When the Rural Alberta Advantage first released Hometowns on their own in 2008, it sure took off in a hurry. After being picked to be spotlighted in the eMusic Selects program — which highlights unsigned bands — the album became the best-selling record in Selects history. And with their success booming, Saddle Creek stepped in and snatched them up, and have now given Hometowns a proper release.
And the heat the album has received over the past year-plus is completely warranted. The trio — made up of Paul Banwatt, Amy Cole, and Nils Ederloff — craft something that is most easily identified as indie-folk. But it hardly has the laidback sway of many of the bands that fall under that genre tag. Instead, these songs are confessional but also propulsive, driving at you with speeding drums and howling vocals, even as guitars and keys lilt behind these louder sounds.
In fact, it is pretty rare to find an album that puts the drums as much on display as they are on Hometowns. They are way up in the mix and give each track a hot-blooded charge. The way they cut in and out of “The Dethbridge in Lethbridge” is stunning — Banwatt tumbling out fills and crashing cymbals, pausing just long enough for Ederloff to bleat out a hard-hitting line, before bursting out again to push the song along, almost as if the drums are pushing the song to go faster than it wants to.

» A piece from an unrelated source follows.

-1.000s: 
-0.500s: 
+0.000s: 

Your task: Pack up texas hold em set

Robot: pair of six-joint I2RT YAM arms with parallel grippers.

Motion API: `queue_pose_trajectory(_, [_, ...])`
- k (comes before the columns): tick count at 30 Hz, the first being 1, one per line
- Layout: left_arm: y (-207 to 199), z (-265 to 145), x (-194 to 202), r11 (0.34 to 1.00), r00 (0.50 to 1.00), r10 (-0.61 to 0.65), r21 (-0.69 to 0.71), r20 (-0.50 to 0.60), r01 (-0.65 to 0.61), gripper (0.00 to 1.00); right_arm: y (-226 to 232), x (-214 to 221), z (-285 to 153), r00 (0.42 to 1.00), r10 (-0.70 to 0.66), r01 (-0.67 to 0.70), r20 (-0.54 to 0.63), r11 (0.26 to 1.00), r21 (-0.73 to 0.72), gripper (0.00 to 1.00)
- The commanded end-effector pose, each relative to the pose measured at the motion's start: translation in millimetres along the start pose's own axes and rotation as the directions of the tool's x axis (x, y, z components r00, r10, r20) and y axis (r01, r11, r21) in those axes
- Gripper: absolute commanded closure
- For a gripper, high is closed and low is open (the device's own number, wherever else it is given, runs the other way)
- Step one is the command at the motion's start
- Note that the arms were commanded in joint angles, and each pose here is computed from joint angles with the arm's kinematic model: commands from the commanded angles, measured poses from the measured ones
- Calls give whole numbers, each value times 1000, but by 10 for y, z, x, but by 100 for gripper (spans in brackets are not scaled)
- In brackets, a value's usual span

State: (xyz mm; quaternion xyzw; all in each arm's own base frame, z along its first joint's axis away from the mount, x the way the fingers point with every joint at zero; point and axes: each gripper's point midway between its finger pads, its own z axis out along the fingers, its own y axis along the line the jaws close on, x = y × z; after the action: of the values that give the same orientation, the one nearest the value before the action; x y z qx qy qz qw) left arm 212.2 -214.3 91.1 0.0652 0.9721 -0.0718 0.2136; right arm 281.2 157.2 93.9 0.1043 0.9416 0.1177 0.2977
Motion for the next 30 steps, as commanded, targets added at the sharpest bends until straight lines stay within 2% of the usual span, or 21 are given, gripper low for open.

Those drums also lend a variety to songs that might otherwise feel too similar. The cymbal work on “Don’t Haunt This Place” is much more muted, giving the song the haunting, late-night quiet it needs. “Drain the Blood” churns along on chugging rock drums that erupt in the chorus into a sweaty, rumbling pulse. And after an album of busy and intricate drums, the light touch on fragile closer “In the Summertime” is just as bracing as the loudest pounding the album has to offer.
In front of those drums, Mils Edenloff is a dynamic and engaging frontman. His tales of lives left behind, of places moved away from, of loves lost, are told with striking emotion, often through a nasal but tuneful shout that draws you in close. Throughout the record Ederloff is unafraid to go over the top, to belt these songs out with a red-faced strain, rather than to undersell the heartache and wanderlust in them. Even when he tones it down for, say, the wistful verses on “The Deadroads”, there is a want coating his voice that keeps up the urgency. And, along with all that urgent want and feverish sound, each song is thick with melody, as the subtler sounds between drums and voice fill that space with a warm, infectious haze that, upon repeat listens, reveal these songs to be much bigger and fuller than they might first sound.
The one thing this album may suffer from is overplaying the same thematic hand too often. While Edenloff’s songs surely seem heartfelt, sometimes it feels like they are all looking back in the same way. He clearly misses people, and is deep in reflection for times past on a lot of these songs, and to hear him sing about it to hear a voice laid bare, airing it all out. But you’re not always sure exactly what he’s airing out, and so as the songs pile up they start to feel like he’s stretched his past about as far as it can go on Hometowns.
That’s not to say, however, that he doesn’t put his own touch on these songs. Lines like “…your open arms and open heart could never open much” are striking and unique, and these songs are filled with them. But the scope of Hometowns feels a little too narrow for such a dynamic sound. Still, the album is endlessly listenable and solid throughout. It deserves all the attention it’s gotten, and marks a bright start for a band that seems to have endless potential.